What to do = Reproduce all of the data exactly. Images are not to appear in the reply.

###

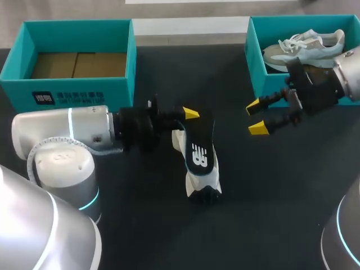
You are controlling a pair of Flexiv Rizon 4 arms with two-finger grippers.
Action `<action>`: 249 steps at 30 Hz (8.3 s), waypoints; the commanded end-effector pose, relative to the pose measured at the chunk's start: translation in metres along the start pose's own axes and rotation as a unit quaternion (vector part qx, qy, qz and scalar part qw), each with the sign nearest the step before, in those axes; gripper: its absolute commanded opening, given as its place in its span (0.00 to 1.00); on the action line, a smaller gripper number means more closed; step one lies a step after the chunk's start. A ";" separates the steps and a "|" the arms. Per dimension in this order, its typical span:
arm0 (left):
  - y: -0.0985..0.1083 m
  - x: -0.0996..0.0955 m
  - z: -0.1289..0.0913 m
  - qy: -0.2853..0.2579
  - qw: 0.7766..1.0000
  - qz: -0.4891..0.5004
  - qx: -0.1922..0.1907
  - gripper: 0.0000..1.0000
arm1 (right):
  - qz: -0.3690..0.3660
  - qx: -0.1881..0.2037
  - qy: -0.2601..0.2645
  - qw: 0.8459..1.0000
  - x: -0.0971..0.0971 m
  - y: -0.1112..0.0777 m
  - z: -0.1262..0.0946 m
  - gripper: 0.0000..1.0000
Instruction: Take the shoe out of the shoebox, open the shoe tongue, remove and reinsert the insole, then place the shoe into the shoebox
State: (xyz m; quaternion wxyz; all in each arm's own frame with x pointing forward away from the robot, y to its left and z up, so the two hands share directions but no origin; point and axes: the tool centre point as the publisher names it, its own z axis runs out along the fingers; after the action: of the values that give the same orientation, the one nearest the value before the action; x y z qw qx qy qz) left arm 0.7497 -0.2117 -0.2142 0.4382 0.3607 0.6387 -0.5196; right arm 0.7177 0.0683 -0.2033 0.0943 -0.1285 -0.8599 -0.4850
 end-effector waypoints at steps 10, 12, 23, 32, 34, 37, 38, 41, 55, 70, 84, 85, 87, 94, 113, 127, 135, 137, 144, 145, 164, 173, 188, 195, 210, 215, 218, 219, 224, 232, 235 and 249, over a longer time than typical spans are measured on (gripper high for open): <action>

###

Exercise result =
You are controlling a pair of Flexiv Rizon 4 arms with two-finger grippers.
Action `<action>`: 249 steps at 30 Hz (8.3 s), waypoints; the commanded end-effector pose, relative to the pose measured at the chunk's start: translation in metres along the start pose's own axes and rotation as a unit quaternion (vector part qx, qy, qz and scalar part qw), each with the sign nearest the step before, in those axes; gripper: its absolute commanded opening, given as its place in its span (0.00 to 1.00); on the action line, a smaller gripper number means more closed; step one lies a step after the chunk's start. A ";" separates the steps and a "|" the arms. Per dimension in this order, its typical span:
arm0 (left):
  - y: -0.0985..0.1083 m
  - x: -0.0996..0.0955 m
  - z: -0.1289..0.0913 m
  - qy: -0.2853..0.2579
  - qw: 0.7766..1.0000
  - qz: -0.4891..0.5004
  - qx: -0.1922..0.1907
  - gripper: 0.0000..1.0000
arm1 (right):
  - qz: -0.3690..0.3660
  - qx: -0.1881..0.2037
  - qy: -0.2601..0.2645
  - qw: 0.8459..1.0000
  - x: -0.0971..0.0971 m
  - y: -0.1112..0.0777 m
  - z: -0.1262..0.0946 m
  - gripper: 0.0000..1.0000
Instruction: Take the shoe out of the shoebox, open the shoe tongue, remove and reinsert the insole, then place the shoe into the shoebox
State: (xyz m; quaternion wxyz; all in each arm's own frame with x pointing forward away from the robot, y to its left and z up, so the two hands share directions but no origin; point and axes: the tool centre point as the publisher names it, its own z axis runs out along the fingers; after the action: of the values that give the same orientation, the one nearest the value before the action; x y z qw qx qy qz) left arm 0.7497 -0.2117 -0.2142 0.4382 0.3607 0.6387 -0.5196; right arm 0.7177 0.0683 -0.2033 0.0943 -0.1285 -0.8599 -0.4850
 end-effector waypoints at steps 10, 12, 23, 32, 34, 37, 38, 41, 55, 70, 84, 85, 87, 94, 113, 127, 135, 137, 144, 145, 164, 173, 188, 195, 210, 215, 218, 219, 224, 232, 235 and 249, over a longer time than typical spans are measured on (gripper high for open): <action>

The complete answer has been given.